Improving stress corrosion cracking resistance of stainless steel welded joints by laser shock peening

Because the distribution of temperature field was not uniform during the processing of welding, the stress, microstructure and performances in different regions in the welded joints were different. And there ware residual tensile stress which might cause to stress corrosion cracking (SCC). The 316 austenitic stainless steel welded joints were treated by laser shock peening. In order to protect the welded joints from stress corrosion cracking, the laser shock waves were designed with different strengths in the weld, heat affected zone (HAZ) and the matrix.

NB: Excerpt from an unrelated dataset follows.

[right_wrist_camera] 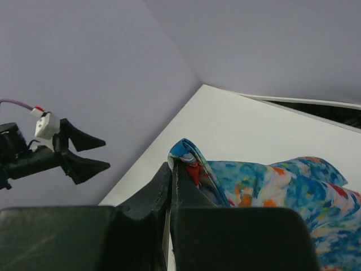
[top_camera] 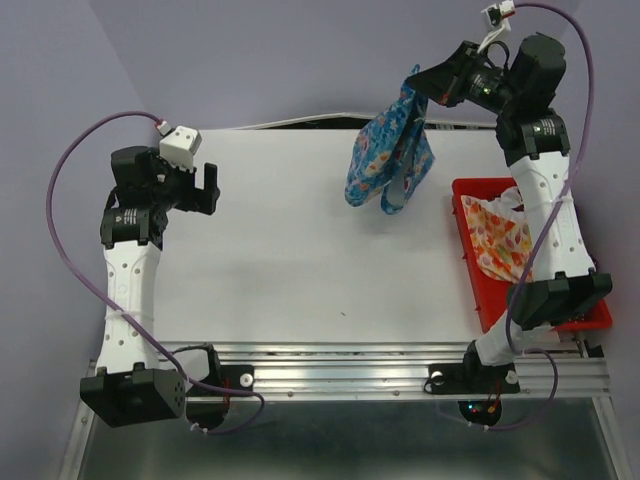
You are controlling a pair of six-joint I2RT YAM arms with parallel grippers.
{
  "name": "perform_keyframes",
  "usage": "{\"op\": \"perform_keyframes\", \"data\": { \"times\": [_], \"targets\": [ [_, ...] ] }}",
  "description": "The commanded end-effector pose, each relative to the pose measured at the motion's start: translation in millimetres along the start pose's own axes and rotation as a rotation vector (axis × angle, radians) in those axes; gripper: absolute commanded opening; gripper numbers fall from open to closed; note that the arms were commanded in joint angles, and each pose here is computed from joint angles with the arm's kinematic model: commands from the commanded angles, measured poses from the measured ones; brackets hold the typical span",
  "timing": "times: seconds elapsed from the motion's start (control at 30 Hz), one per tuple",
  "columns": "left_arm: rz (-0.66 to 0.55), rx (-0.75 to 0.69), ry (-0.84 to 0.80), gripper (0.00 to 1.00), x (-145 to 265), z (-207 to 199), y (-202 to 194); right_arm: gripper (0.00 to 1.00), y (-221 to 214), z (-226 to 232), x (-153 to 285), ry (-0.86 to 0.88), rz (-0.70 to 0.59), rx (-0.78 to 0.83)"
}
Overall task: Fold and stack the skirts
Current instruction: Move the skirt to the center of the board
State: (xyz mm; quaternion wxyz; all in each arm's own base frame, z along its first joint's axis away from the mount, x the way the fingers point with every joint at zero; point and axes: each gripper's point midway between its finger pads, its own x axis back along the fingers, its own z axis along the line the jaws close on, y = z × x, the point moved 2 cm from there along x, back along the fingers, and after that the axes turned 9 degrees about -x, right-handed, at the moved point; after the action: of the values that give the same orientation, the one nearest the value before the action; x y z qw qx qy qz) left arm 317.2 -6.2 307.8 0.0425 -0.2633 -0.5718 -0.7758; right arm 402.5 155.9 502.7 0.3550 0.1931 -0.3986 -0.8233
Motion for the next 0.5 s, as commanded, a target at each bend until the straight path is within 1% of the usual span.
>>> {"op": "perform_keyframes", "data": {
  "times": [0.0,0.03,0.07,0.13,0.17,0.2,0.27,0.3,0.37,0.4,0.43,0.47],
  "targets": [
    [-0.079,-0.035,-0.058,0.99,9,-7,20,0.01,1,52,-3,0.180,-0.016,0.017],
    [-0.084,-0.064,-0.080,0.99,9,-10,19,0.01,-8,47,-5,0.170,-0.001,0.003],
    [-0.082,-0.076,-0.094,0.99,9,-12,17,0.01,-33,20,-11,0.119,0.045,-0.054],
    [-0.081,-0.122,-0.164,0.99,6,-24,8,0.01,-55,4,-8,0.086,0.070,-0.088],
    [-0.086,-0.139,-0.189,0.99,7,-29,4,0.01,-84,-22,-10,0.041,0.117,-0.146],
    [-0.088,-0.156,-0.214,0.99,6,-34,0,0.01,-97,-33,-9,0.017,0.134,-0.173],
    [-0.080,-0.202,-0.288,0.99,-3,-52,-16,0.01,-119,-52,-7,-0.034,0.151,-0.218],
    [-0.069,-0.217,-0.304,0.98,-9,-60,-28,0.01,-141,-71,-6,-0.083,0.180,-0.264],
    [-0.068,-0.248,-0.326,0.98,-17,-74,-38,0.01,-160,-92,-5,-0.138,0.195,-0.300],
    [-0.105,-0.311,-0.377,0.97,-21,-97,-33,0.01,-170,-101,-4,-0.170,0.208,-0.321],
    [-0.061,-0.329,-0.372,0.95,-29,-105,-48,0.01,-185,-113,-1,-0.211,0.224,-0.348],
    [-0.058,-0.356,-0.376,0.94,-33,-114,-50,0.01,-192,-124,0,-0.247,0.224,-0.346]
  ]
}}
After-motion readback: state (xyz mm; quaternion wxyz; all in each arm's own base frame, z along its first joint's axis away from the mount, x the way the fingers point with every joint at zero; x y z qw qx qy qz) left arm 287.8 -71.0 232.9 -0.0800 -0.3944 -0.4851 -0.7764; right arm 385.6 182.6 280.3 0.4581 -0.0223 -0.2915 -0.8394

Under a constant temperature of 90 ℃, the performance of stress corrosion cracking of 316 stainless steel was studied in FeCl3 solution. The welded specimens cracked within 112 h. After laser shock peening the crack time was increased by 33.48%. The mechanisms were analyzed from residual stress tests and microstructure observation. It was found that the residual tensile stress was eliminated in HAZ. There were residual compressive stress and the stress gradient was reduced from 54.7MPa/mm to 11.7MPa/mm which were beneficial for protecting weldments against SCC. On the other hand, the microstructure and mechanical property of the welded joints after laser shock peening became uniform. The grain refining would delay crack initiation and propagation. All in all, the residual compressive stress and uniform microstructure caused by laser shock peening would protect the welded joints against stress corrosion cracking.